» **Exercise prompt**
Go from the first line below to the one with "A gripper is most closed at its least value" and print each line exactly.

» **Dataset section**
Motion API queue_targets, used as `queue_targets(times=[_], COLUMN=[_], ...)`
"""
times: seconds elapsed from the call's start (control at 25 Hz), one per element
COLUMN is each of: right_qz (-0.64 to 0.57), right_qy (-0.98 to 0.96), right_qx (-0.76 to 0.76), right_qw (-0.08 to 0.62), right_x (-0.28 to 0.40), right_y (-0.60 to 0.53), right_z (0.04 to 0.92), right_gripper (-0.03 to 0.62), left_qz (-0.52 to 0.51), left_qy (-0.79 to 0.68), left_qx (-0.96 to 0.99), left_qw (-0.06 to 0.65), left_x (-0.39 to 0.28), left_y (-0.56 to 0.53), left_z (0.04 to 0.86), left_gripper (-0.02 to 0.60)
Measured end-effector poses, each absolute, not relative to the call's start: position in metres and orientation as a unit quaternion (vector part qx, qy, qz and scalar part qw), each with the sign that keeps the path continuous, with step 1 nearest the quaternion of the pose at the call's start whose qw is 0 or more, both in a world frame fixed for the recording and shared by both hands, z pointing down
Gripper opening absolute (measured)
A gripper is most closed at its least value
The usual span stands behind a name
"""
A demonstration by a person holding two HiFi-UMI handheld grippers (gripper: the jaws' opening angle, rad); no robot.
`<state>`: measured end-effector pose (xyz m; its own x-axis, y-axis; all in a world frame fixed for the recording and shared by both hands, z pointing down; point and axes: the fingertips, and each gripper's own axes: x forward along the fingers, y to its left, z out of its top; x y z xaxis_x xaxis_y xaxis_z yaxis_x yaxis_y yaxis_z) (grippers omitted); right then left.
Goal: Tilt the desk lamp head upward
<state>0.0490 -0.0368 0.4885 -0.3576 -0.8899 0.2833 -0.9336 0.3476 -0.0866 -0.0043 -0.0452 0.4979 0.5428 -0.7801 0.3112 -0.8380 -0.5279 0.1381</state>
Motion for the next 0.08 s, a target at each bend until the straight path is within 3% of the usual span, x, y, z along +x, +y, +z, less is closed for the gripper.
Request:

» **Exercise result**
Motion API queue_targets, used as `queue_targets(times=[_], COLUMN=[_], ...)`
"""
times: seconds elapsed from the call's start (control at 25 Hz), one per element
COLUMN is each of: right_qz (-0.64 to 0.57), right_qy (-0.98 to 0.96), right_qx (-0.76 to 0.76), right_qw (-0.08 to 0.62), right_x (-0.28 to 0.40), right_y (-0.60 to 0.53), right_z (0.04 to 0.92), right_gripper (-0.03 to 0.62), left_qz (-0.52 to 0.51), left_qy (-0.79 to 0.68), left_qx (-0.96 to 0.99), left_qw (-0.06 to 0.65), left_x (-0.39 to 0.28), left_y (-0.56 to 0.53), left_z (0.04 to 0.86), left_gripper (-0.02 to 0.60)
Measured end-effector poses, each absolute, not relative to the call's start: position in metres and orientation as a unit quaternion (vector part qx, qy, qz and scalar part qw), each with the sign that keeps the path continuous, with step 1 nearest the quaternion of the pose at the call's start whose qw is 0 or more, both in a world frame fixed for the recording and shared by both hands, z pointing down
Gripper opening absolute (measured)
A gripper is most closed at its least value

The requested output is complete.